• **Exercise aim**:
Please transcribe the data below in full. Omit any picture you find in it.
==== Provided data ====
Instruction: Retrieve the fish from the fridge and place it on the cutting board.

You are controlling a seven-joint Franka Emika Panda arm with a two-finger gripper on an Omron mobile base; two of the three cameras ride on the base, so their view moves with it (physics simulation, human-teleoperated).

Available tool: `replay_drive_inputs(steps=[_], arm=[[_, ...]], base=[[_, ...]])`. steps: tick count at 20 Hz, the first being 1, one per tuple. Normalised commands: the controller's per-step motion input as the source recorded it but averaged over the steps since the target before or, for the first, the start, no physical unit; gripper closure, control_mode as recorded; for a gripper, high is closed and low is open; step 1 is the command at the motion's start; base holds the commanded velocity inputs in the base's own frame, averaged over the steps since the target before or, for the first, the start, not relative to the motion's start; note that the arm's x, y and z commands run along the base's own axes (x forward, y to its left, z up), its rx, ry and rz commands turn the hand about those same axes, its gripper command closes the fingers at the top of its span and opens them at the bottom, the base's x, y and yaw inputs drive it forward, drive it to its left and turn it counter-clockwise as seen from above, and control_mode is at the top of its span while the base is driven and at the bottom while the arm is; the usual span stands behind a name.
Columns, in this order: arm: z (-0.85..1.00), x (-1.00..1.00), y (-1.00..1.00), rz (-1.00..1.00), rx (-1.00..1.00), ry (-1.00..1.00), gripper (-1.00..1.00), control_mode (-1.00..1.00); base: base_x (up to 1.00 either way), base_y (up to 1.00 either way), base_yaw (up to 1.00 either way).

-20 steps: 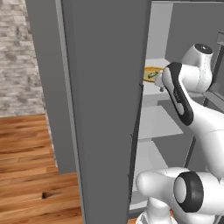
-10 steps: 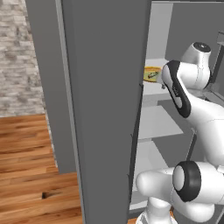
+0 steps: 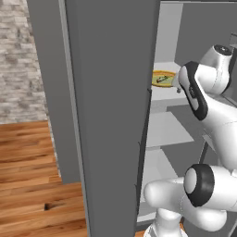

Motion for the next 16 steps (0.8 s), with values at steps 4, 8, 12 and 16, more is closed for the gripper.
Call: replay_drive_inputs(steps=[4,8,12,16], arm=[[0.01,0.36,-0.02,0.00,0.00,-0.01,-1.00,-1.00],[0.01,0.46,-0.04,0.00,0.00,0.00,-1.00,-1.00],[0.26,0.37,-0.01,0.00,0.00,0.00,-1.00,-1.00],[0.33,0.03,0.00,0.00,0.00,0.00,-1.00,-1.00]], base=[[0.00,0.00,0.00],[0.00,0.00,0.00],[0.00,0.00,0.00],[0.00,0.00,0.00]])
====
• **Task solution**:
Instruction: Retrieve the fish from the fridge and place it on the cutting board.

You are controlling a seven-joint Franka Emika Panda arm with a two-finger gripper on an Omron mobile base; two of the three cameras ride on the base, so their view moves with it (physics simulation, human-teleoperated).

Available tool: `replay_drive_inputs(steps=[_], arm=[[_, ...]], base=[[_, ...]])`. steps: tick count at 20 Hz, the first being 1, one per tuple. Normalised commands: the controller's per-step motion input as the source recorded it but averaged over the steps since the target before or, for the first, the start, no physical unit; gripper closure, control_mode as recorded; for a gripper, high is closed and low is open; step 1 is the command at the motion's start; base holds the commanded velocity inputs in the base's own frame, averaged over the steps since the target before or, for the first, the start, not relative to the motion's start; note that the arm's x, y and z commands run along the base's own axes (x forward, y to its left, z up), its rx, ry and rz commands turn the hand about those same axes, its gripper command closes the fingers at the top of its span and opens them at the bottom, the base's x, y and yaw inputs drive it forward, drive it to its left and turn it counter-clockwise as seen from above, and control_mode is at the top of its span while the base is driven and at the bottom while the arm is; the usual span stands behind a name.
Columns, in this order: arm: z (-0.85..1.00), x (-1.00..1.00), y (-1.00..1.00), rz (-1.00..1.00), rx (-1.00..1.00), ry (-1.00..1.00), gripper (-1.00..1.00), control_mode (-1.00..1.00); base: base_x (up to 1.00 either way), base_y (up to 1.00 either way), base_yaw (up to 1.00 either way).

-20 steps: 
-10 steps: 
+0 steps: 

Motion for the next 16 steps (0.8 s), with values at steps 4, 8, 12 and 16, more is closed for the gripper.
Call: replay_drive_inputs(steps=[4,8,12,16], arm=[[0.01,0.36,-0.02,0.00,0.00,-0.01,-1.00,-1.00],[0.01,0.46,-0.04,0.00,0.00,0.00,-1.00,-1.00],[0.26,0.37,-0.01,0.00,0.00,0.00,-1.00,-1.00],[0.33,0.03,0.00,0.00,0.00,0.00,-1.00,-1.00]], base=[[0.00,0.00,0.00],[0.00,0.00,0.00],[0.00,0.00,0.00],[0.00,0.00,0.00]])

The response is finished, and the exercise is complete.